El cuervo cambia de rama de nuevo, vigila de a pocos la puerta de la casa blanca, saltito a saltito, de rama en rama.
Dicen que encontrar un cuervo solo es señal de mal agüero, algo así como tropezarse con un gato negro en un martes y trece, pero peor porque no estamos hablando de un año de mala suerte, sino de un augurio de muerte y desolación.
Él continúa ajeno al mundo, saltando y sin quitarle un ojo u otro a la puerta donde espera por la que ella salga. Aunque ella todavía no lo sepa, él está allí para protegerla, por lo menos hasta que pueda defenderse por sí misma. La sigue de cerca, volando a cierta distancia, manteniéndose al margen para no levantar ninguna sospecha hasta que llegue el momento adecuado…
Ella se dirige a la boca del metro, o a la del lobo, según como se vea… Va de camino a casa de su pareja, para intentar arreglarlo una vez más.
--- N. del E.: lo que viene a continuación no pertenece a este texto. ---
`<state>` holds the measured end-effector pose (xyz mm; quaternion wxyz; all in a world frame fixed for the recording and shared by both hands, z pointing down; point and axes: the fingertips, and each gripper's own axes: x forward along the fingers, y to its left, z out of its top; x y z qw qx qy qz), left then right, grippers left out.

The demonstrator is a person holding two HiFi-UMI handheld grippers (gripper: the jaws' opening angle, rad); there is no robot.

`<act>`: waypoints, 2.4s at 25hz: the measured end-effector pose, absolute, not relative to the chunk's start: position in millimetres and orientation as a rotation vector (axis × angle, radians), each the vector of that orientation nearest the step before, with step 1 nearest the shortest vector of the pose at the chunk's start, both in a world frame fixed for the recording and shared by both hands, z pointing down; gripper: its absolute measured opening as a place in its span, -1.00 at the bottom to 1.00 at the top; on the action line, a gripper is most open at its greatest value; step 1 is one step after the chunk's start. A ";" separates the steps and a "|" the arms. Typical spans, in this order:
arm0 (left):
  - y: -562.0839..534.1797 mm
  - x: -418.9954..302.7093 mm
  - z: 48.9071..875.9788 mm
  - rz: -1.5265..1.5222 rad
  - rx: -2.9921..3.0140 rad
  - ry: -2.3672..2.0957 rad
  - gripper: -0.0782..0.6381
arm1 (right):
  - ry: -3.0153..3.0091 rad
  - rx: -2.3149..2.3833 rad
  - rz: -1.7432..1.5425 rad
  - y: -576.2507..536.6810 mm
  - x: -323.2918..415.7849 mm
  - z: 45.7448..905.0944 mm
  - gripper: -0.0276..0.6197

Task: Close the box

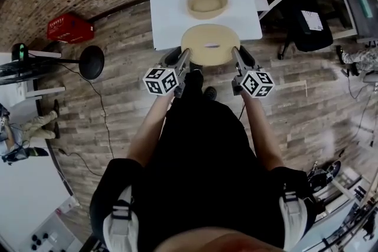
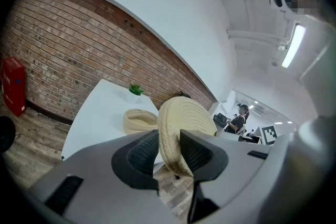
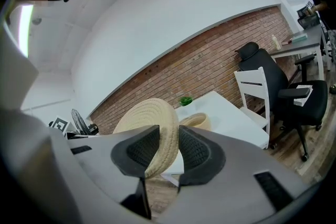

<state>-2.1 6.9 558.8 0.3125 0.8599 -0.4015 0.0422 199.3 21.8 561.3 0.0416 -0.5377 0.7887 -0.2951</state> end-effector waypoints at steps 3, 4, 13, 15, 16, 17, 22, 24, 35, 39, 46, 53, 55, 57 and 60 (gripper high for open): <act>0.1 3.7 560.8 0.102 2.269 -1.049 -0.43 | 2.406 -1.666 -0.879 14.0 205.2 558.4 -0.57; -2.5 4.4 561.6 0.099 2.268 -1.048 -0.43 | 2.408 -1.669 -0.875 11.4 205.8 558.1 -0.57; -38.8 11.7 563.6 0.076 2.262 -1.053 -0.43 | 2.414 -1.674 -0.866 -23.9 212.8 557.8 -0.57; -46.5 9.8 566.1 0.078 2.256 -1.053 -0.43 | 2.418 -1.672 -0.872 -32.6 211.1 559.8 -0.57; -50.8 9.2 567.6 0.080 2.252 -1.052 -0.43 | 2.420 -1.671 -0.875 -37.7 210.5 561.1 -0.57; -55.2 8.7 569.1 0.081 2.247 -1.053 -0.43 | 2.421 -1.671 -0.880 -43.4 210.1 562.5 -0.57; -80.7 6.1 577.6 0.090 2.214 -1.053 -0.43 | 2.405 -1.664 -0.926 -73.5 208.0 568.3 -0.58; -92.3 7.1 581.1 0.094 2.205 -1.053 -0.42 | 2.400 -1.668 -0.940 -86.0 209.1 571.0 -0.58; -144.5 13.5 606.6 0.167 2.157 -1.033 -0.42 | 2.366 -1.716 -1.038 -140.3 213.9 588.8 -0.58; -165.0 12.8 616.9 0.185 2.136 -1.022 -0.42 | 2.356 -1.732 -1.072 -159.3 212.9 599.0 -0.58; -197.5 17.2 632.1 0.211 2.115 -0.992 -0.42 | 2.337 -1.756 -1.116 -191.5 217.5 616.0 -0.58; -228.3 20.6 642.9 0.247 2.112 -0.953 -0.42 | 2.302 -1.804 -1.130 -219.0 219.6 624.4 -0.58; -236.9 21.6 643.6 0.249 2.114 -0.941 -0.42 | 2.299 -1.817 -1.129 -226.0 220.5 625.3 -0.58; -243.7 21.6 645.1 0.246 2.110 -0.930 -0.42 | 2.296 -1.831 -1.127 -232.2 220.5 626.7 -0.58; -250.5 20.8 650.0 0.248 2.099 -0.911 -0.42 | 2.283 -1.855 -1.125 -240.0 219.8 630.2 -0.58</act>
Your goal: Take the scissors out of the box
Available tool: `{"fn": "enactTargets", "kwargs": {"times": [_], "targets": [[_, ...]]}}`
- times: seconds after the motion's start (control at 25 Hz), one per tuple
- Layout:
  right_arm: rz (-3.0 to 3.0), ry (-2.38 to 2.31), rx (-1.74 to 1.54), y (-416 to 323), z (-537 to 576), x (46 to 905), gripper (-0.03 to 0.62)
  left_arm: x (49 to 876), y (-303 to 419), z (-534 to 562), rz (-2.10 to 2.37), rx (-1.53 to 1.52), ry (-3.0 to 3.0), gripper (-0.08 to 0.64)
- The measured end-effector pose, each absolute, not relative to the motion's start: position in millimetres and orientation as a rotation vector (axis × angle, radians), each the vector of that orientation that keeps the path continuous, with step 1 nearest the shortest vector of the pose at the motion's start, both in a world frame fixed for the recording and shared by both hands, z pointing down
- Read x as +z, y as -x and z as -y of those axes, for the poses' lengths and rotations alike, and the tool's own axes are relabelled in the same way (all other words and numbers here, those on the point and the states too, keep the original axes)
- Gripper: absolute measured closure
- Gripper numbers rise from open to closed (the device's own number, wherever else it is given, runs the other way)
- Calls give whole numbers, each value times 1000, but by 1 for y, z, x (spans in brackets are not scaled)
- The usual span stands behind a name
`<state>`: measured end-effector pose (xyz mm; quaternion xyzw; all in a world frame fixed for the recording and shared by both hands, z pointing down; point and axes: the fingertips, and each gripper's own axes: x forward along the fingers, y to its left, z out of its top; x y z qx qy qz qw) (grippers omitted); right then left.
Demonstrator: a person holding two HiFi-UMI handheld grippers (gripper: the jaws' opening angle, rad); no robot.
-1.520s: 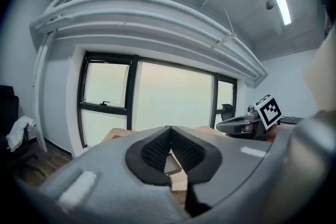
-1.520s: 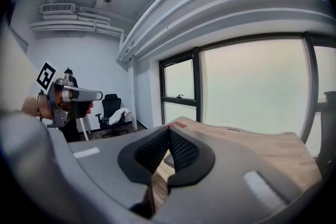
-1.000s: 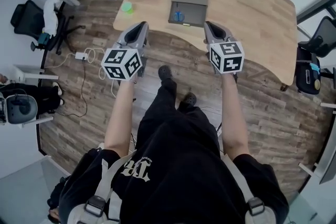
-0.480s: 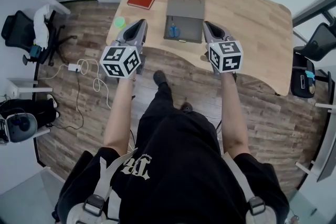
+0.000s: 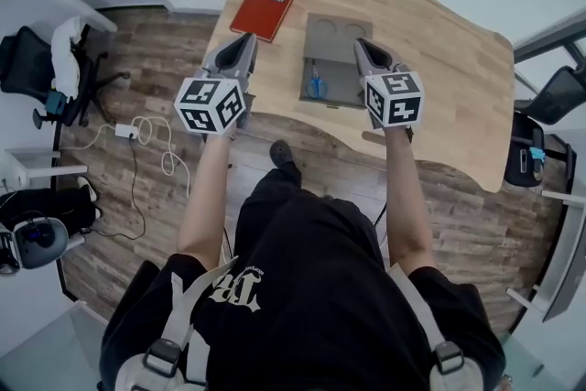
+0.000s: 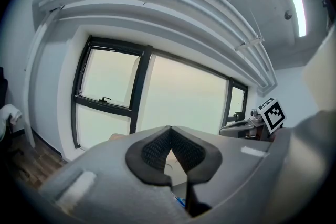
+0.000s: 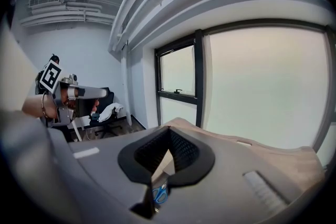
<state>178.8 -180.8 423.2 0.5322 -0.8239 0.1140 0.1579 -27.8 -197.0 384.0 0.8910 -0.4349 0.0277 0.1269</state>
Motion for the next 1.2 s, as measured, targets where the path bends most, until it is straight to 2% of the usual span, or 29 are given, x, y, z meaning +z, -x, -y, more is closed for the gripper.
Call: {"fn": "enactTargets", "kwargs": {"times": [0.48,1.2], "targets": [[2321,-1534,368,-127,247,448,588,405,81,268,1244,86,-2588,560],[2290,-1561,508,-161,275,495,588,426,52,305,1203,97,-2615,560]]}}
Sigue sin tener claro qué decir ni mucho menos cómo, en vista de cómo se toma él cada palabra que sale de su boca. Pero está decidida, llegará y no dejará que la interrumpa ni una sola vez, le pondrá voz a cada una de sus frustraciones.
Lo que no sabe es con lo que se va a encontrar una vez allí y es que la muerte la espera agazapada tras los ojos de él… Es entonces cuando el cuervo abandona los saltitos y se decide a atacar, comienza por los ojos para no detenerse hasta el final.
Ojalá todas tuviéramos un cuervo guardián.
Ojalá llegue el día en que el 8 de marzo carezca de sentido.